Only the lines of the data holding the string "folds" need to be returned.

Items from a dataset:
○ ○ ○ ○

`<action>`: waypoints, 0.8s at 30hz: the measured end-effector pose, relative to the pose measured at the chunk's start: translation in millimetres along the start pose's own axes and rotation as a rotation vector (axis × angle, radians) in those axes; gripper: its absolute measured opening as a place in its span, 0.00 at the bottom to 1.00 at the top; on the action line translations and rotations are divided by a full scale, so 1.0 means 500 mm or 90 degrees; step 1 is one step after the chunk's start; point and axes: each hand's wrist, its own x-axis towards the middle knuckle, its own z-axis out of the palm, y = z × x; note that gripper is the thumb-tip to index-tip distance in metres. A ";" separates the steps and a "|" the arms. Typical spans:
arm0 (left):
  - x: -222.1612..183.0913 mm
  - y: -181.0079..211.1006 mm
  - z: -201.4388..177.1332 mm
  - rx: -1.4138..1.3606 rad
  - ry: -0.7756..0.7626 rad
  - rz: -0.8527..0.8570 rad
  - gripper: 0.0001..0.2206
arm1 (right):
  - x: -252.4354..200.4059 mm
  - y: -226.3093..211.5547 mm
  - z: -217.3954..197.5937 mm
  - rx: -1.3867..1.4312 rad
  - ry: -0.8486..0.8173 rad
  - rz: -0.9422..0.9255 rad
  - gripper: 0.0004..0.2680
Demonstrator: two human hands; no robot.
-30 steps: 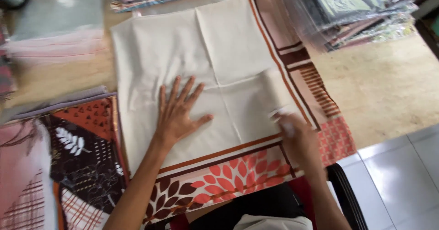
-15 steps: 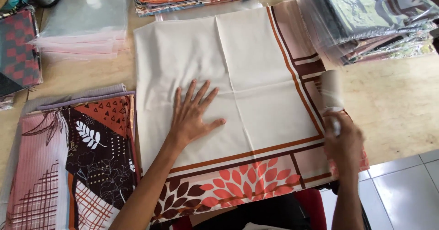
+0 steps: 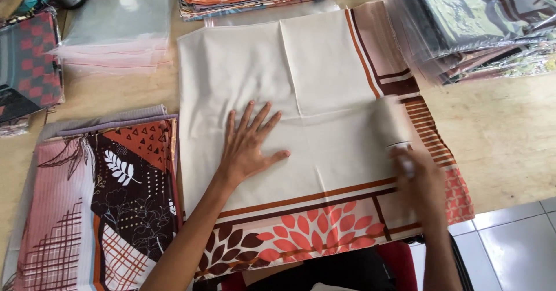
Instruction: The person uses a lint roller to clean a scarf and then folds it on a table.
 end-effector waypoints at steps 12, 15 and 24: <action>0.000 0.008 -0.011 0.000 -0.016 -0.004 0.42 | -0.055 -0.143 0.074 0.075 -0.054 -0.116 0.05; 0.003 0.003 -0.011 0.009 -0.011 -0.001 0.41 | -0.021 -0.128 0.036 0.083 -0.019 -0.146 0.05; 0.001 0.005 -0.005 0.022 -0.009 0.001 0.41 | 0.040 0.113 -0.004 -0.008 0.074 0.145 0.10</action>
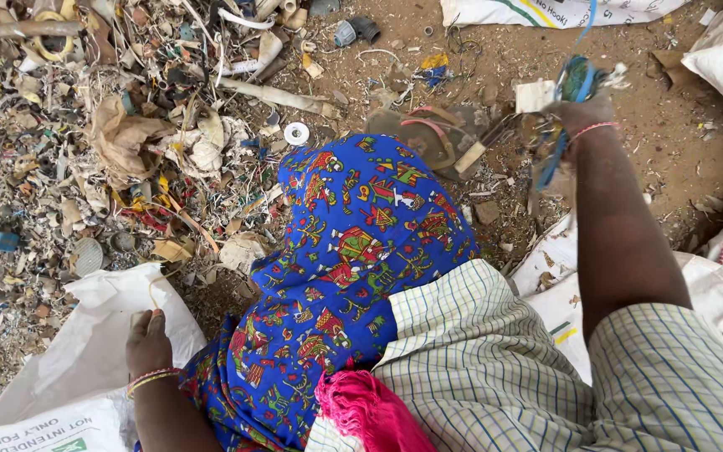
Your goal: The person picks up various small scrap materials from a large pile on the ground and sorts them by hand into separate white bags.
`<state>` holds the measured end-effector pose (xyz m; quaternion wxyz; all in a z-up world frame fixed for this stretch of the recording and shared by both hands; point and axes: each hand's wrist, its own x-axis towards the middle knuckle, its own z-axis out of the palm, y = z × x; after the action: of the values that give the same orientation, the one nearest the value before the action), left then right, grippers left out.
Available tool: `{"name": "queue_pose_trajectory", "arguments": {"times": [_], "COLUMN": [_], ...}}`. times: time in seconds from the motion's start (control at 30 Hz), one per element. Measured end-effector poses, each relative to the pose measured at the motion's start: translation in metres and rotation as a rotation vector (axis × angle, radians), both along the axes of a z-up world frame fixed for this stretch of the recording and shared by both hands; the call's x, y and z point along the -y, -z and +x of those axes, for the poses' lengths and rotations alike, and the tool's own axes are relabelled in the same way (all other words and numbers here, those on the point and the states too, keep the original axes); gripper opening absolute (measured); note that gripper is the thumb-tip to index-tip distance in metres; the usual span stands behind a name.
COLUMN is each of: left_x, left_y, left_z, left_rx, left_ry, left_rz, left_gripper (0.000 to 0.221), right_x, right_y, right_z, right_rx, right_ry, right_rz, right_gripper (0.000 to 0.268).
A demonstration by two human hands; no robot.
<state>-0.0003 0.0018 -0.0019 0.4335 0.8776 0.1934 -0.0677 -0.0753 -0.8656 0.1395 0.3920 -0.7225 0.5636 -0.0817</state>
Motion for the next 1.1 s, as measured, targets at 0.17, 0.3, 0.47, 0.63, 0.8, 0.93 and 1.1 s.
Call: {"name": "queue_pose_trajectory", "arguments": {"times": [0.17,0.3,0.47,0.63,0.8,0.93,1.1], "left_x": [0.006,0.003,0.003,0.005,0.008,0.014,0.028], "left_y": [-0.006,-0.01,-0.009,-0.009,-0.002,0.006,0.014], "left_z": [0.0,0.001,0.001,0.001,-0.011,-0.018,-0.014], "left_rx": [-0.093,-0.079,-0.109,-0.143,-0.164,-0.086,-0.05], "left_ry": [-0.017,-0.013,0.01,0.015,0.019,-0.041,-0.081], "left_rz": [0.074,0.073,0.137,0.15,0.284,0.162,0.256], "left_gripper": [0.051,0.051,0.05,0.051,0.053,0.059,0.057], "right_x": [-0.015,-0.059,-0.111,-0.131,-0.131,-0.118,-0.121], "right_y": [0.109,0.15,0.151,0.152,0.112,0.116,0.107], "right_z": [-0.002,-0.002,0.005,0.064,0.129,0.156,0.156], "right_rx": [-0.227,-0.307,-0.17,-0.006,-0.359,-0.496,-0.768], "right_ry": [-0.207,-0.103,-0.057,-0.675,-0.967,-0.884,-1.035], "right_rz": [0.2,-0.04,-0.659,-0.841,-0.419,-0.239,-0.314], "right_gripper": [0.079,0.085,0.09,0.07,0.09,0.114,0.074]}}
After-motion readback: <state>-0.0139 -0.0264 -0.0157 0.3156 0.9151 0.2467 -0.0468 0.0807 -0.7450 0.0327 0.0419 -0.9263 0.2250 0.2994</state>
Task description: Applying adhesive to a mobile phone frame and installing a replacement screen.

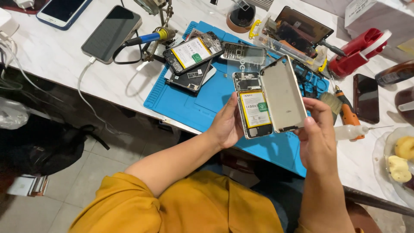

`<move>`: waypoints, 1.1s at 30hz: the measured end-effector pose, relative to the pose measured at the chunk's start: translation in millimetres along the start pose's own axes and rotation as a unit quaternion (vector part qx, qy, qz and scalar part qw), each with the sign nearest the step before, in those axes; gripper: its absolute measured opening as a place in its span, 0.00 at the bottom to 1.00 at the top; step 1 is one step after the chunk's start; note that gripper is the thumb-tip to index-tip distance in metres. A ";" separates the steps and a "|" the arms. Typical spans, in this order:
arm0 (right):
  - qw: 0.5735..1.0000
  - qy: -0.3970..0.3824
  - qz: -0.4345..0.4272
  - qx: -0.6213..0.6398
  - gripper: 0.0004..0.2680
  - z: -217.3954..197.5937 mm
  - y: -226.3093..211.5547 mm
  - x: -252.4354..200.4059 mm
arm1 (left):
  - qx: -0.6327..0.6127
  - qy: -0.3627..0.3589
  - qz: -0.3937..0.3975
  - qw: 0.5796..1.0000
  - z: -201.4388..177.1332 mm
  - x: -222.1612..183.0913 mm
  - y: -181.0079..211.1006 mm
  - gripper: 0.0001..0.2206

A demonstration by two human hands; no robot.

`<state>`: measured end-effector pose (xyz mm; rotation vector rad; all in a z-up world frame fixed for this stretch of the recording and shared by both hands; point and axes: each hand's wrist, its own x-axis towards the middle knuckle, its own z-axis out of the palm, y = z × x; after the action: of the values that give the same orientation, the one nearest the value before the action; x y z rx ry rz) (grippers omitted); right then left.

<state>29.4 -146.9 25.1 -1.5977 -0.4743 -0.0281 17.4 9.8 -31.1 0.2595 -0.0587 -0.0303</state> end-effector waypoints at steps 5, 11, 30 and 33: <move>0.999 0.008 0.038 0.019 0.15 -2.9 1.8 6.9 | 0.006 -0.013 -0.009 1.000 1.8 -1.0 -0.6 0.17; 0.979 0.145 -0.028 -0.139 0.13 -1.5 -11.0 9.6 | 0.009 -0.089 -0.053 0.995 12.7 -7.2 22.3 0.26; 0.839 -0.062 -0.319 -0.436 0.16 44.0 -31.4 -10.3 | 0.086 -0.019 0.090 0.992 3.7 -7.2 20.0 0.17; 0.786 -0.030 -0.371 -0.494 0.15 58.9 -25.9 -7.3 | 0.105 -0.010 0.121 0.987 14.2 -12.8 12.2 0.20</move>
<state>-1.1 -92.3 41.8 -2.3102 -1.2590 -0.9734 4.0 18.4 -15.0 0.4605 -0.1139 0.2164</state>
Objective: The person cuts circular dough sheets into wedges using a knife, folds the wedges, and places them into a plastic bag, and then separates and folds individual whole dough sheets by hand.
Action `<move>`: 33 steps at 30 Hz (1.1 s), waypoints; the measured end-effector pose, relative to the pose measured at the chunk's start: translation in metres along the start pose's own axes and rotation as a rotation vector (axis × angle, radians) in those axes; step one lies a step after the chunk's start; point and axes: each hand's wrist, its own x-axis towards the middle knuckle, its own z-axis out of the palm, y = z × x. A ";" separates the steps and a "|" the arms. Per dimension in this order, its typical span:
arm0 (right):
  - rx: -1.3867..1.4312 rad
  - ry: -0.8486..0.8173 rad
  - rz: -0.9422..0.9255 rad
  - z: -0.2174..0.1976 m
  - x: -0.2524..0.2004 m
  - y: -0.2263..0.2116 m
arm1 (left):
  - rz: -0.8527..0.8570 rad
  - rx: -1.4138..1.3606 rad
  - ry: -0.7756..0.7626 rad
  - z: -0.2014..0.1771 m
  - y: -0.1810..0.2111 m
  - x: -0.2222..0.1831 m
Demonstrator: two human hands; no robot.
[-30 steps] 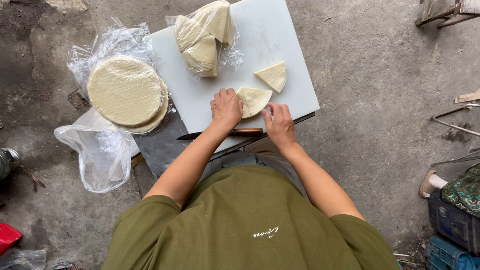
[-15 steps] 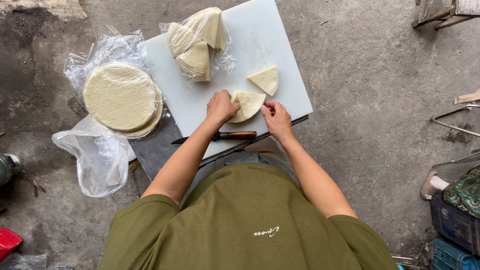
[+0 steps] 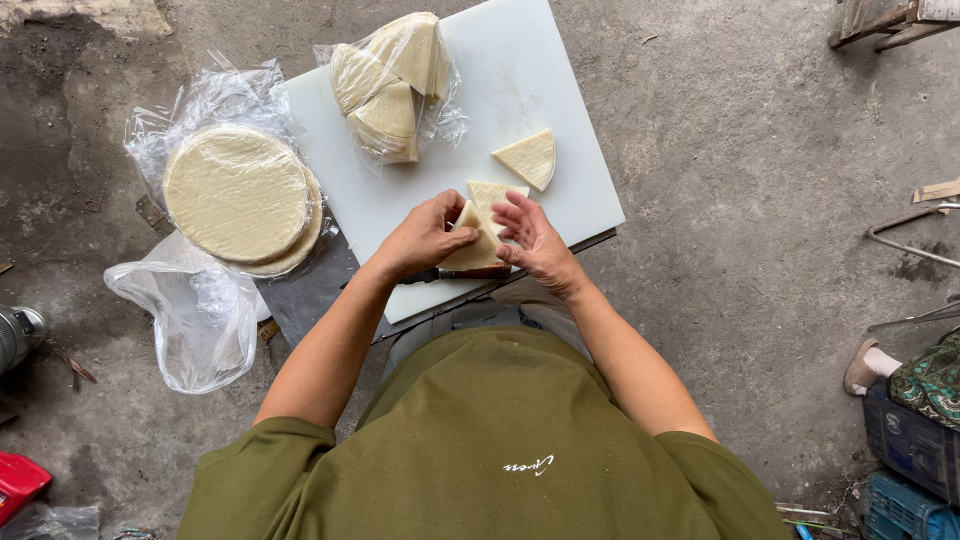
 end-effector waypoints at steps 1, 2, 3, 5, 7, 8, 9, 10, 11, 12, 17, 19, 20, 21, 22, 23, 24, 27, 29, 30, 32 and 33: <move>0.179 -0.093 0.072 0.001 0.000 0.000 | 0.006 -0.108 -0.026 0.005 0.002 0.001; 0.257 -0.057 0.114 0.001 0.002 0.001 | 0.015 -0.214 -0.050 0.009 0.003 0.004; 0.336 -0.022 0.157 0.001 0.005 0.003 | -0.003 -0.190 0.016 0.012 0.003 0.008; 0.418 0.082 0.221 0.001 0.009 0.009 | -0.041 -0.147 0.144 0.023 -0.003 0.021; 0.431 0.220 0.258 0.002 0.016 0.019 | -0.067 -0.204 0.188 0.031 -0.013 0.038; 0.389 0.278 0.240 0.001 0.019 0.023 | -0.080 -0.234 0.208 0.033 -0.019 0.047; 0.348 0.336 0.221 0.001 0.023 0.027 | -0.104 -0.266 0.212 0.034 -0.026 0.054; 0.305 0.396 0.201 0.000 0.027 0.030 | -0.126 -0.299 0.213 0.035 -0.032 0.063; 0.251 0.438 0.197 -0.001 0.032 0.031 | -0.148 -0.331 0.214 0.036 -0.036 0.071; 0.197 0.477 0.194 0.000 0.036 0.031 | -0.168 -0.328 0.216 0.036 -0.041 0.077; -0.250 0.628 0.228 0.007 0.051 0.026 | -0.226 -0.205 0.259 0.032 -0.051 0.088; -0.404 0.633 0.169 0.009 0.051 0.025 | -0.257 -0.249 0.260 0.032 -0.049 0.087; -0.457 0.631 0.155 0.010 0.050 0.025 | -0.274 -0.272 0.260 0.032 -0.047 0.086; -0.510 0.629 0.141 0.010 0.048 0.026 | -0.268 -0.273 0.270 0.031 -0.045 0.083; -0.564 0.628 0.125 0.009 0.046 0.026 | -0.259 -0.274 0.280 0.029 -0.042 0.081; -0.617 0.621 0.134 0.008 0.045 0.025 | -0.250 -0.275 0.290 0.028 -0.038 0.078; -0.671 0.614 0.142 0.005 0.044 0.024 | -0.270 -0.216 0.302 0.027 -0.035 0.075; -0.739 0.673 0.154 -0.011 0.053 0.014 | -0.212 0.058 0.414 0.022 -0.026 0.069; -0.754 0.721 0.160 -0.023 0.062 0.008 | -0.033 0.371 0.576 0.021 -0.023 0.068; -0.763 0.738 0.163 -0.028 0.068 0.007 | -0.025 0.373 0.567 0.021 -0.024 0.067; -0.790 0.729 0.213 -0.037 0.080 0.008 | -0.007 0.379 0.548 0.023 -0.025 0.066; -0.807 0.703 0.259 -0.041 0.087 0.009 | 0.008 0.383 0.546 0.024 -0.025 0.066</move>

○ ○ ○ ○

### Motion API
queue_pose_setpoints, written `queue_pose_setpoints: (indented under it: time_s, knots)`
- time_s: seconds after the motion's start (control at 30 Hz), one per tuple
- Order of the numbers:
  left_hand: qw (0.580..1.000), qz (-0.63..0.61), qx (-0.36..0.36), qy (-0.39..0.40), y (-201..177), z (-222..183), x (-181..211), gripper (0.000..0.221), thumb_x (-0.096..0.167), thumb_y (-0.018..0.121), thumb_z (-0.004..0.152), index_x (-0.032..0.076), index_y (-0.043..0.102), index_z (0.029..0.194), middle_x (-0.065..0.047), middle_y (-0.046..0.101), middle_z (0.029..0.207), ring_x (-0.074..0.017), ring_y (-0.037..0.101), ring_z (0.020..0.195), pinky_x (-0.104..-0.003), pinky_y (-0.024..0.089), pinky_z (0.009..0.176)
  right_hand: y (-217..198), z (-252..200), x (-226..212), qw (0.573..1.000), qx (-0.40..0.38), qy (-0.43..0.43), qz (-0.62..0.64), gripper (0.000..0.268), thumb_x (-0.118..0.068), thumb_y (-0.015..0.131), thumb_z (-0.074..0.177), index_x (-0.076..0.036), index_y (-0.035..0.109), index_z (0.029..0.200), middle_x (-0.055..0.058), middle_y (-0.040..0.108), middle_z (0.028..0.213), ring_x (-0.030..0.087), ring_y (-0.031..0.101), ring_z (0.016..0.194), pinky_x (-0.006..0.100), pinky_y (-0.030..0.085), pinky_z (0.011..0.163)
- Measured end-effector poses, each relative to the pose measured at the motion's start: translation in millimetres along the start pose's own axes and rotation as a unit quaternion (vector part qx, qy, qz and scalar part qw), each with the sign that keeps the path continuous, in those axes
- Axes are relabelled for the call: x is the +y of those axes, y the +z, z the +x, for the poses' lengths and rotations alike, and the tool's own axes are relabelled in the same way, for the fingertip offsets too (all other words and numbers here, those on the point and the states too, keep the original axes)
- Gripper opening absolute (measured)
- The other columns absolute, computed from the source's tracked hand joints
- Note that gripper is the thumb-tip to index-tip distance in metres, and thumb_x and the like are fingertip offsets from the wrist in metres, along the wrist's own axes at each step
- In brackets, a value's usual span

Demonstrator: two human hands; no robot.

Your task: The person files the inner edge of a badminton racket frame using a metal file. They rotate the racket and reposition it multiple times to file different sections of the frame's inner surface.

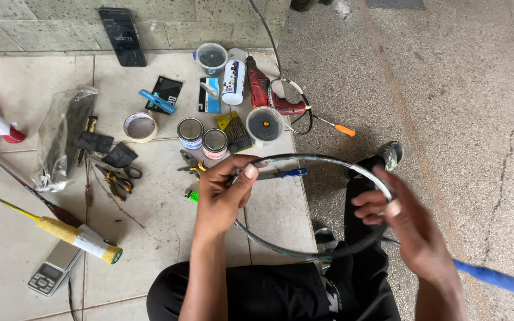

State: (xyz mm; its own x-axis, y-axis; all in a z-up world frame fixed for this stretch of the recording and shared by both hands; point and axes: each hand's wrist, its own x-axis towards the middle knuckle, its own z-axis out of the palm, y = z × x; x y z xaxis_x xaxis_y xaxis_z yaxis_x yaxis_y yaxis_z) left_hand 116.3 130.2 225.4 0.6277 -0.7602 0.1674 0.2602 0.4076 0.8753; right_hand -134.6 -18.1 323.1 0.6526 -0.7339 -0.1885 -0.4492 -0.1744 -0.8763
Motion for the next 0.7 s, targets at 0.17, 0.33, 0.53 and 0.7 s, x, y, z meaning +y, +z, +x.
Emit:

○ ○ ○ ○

- **Reply**:
Instruction: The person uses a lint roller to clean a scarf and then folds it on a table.
Objective: The person cuts circular dough sheets into wedges using a knife, folds the wedges, and places them into a plastic bag, and then separates and folds individual whole dough sheets by hand.

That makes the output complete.